Considering this sense of deep, historical belonging, it is unsurprising that people generally thrive better, physically and mentally when they have the time and opportunity to be in natural spaces. Yet have we now arrived in a time in which most people, through the hustle and bustle of everyday life, feel disconnected from nature? It is probable that lessened time spent in natural spaces has led to an acceptance of a depleted baseline of habitat and species. Perhaps we might have simply got used to not seeing it, by not being in it.
Could it be possible this disconnection is in part responsible for the negligent management of many projects that affect nature and its vital role in our survival? Research done at Exeter University shows that people who have access to natural space, including parks and tree lined streets are more likely to make personal changes in order to protect the natural environment. Perhaps the Arts and Philosophy could also have a role in awakening us to this urgency.
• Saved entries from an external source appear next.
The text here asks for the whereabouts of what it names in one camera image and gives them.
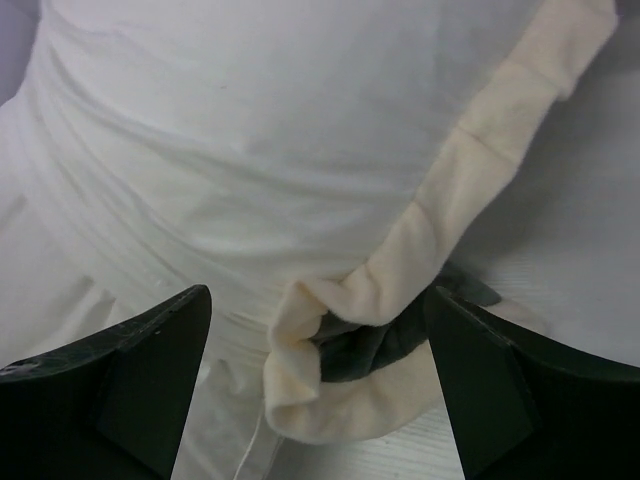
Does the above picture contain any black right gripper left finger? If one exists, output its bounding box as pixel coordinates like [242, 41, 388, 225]
[1, 285, 211, 480]

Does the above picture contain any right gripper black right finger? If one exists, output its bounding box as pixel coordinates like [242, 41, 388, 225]
[425, 288, 639, 479]

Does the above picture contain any grey and cream pillowcase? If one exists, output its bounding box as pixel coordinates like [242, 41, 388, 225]
[1, 1, 618, 443]

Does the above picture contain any white pillow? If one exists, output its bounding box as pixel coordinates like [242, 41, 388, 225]
[1, 191, 278, 479]

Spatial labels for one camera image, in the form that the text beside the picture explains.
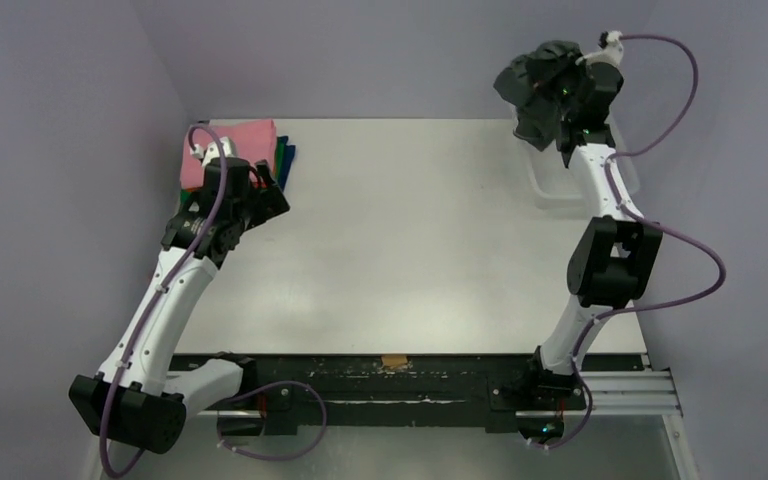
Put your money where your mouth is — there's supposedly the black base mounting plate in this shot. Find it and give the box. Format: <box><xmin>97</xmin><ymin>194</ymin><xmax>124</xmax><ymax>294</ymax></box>
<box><xmin>206</xmin><ymin>354</ymin><xmax>644</xmax><ymax>441</ymax></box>

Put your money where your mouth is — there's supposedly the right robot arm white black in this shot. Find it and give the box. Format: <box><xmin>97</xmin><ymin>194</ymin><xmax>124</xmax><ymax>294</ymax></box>
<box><xmin>521</xmin><ymin>41</ymin><xmax>662</xmax><ymax>407</ymax></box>

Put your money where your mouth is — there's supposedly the aluminium rail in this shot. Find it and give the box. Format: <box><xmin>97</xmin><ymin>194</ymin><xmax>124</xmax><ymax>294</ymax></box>
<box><xmin>516</xmin><ymin>369</ymin><xmax>683</xmax><ymax>420</ymax></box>

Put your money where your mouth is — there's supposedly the blue folded t shirt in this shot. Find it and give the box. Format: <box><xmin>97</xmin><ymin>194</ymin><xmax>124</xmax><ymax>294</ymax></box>
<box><xmin>275</xmin><ymin>136</ymin><xmax>296</xmax><ymax>190</ymax></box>

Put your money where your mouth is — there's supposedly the pink folded t shirt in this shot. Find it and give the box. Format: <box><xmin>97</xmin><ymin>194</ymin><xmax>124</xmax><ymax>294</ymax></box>
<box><xmin>179</xmin><ymin>119</ymin><xmax>280</xmax><ymax>191</ymax></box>

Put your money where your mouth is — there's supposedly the green folded t shirt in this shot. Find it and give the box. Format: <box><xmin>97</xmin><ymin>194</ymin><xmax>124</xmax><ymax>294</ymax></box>
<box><xmin>179</xmin><ymin>135</ymin><xmax>286</xmax><ymax>191</ymax></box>

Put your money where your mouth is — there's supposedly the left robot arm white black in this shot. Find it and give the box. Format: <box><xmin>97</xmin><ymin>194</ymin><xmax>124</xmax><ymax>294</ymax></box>
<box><xmin>68</xmin><ymin>136</ymin><xmax>289</xmax><ymax>454</ymax></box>

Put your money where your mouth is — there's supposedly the dark grey t shirt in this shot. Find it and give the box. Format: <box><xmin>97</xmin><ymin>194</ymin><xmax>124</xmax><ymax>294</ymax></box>
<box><xmin>493</xmin><ymin>40</ymin><xmax>582</xmax><ymax>151</ymax></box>

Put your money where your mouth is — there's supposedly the brown tape piece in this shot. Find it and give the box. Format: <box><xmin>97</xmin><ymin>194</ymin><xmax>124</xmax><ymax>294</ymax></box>
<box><xmin>381</xmin><ymin>354</ymin><xmax>410</xmax><ymax>371</ymax></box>

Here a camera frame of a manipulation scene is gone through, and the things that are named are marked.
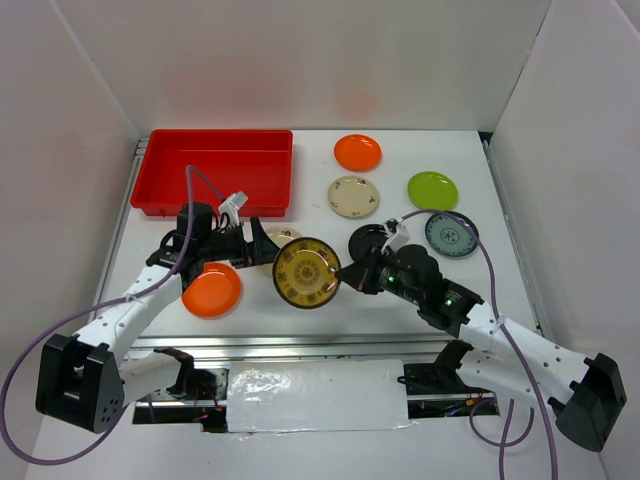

The lack of consideration to think more holistically in the planning of some developments which support our lifestyle demands, dangerously contribute to the slipping away of vital biodiversity. We are facing unprecedented loss of ecosystems that are intrinsic to the natural processes of this planet. These ecosystems are necessary for the basic survival of its flora and fauna, including us. This has the greatest impact when the ecosystems destroyed are those that cannot be replaced within our lifetime.
Offsetting – the attempt to restore or create equal or larger areas of biodiversity elsewhere – is successfully pedalled by economic developers to restore the balance and ease this guilt. It is seductive. It lets us off the hook: we can carry on accepting the so-called benefits whilst believing we can make up for the loss without ever facing our responsibilities and need for restraint.
However, this offsetting will fail to equal the irreplaceable value of the areas of extensive and established ecosystems that are so significantly threatened by some acts of progress.
The incredible processes of these pockets of nature are key to the survival of life on this planet and solutions to the healthy processing of carbons and toxins. We need them for our quality of air, water and soil. Rather than diminishing and dividing, more work must be done to connect them so they can exist more successfully.
How much do they really matter in the long term? The intergovernmental science policy platforms on biodiversity and ecosystem services project that reduction in established ecosystems will drive around one in six life forms to extinction this century with severe consequences for humanity.
The intergovernmental panel on Climate Change warns that hundreds of millions of human lives will be at risk without radical restrictions in carbon emissions. Respecting the established ecosystems for the role they take in reducing carbons, presents an intelligent reason for their protection.
While there are many great and valiant efforts of conservation – beach cleaning, creations of meadows, wilding and tree planting – the depletion of long established eco systems weighs heavily in the balance. We cannot afford to lose any more.
We need to wake up to the real dangers of destroying these precious, life-sustaining established environments. We must lose our compliance and demand that our natural world is taken more seriously.
We need to fire up our personal mechanisms to appreciate the true value of natural systems that are impossible to replace within our lifetime, to fathom and express the notion of environmental loss: the vastness of its implications and paths we need to minimize it.
#irreplaceable is a hub website that invites people to come together through philosophy, poetry, writing, music, film and the visual and performing arts with the aim of helping us humans tap into our resources to explore and find what it takes to really care about those aspects of the natural world that are irreplaceable.
This could arise from identifying personal importance of particular landscapes and nature from our experience, our memories, our childhoods. It could be formed from the meaning we attribute to the places we know and the stories that flow from that meaning.
We believe in the reflective and transformative power of the Arts and hope that through the remembering, immersion and expression of how we are tied to nature will assist in a raising of consciousness and a demand in more sensitive project management. What we seek is…
Our optimism is that this will become an intrinsic part in the process of awakening and mobilising people to take action.
We hope that this is a beginning, strengthened through social media, of a new Whole World Movement that acknowledges and calls out for the irreplaceable, demanding an immediate responsibility of its care.
We are excited to invite you to use the website as a hub for creative work, the sharing of thought and project proposals.
We encourage you to use #irreplaceable wherever appropriate, to light the green fuse.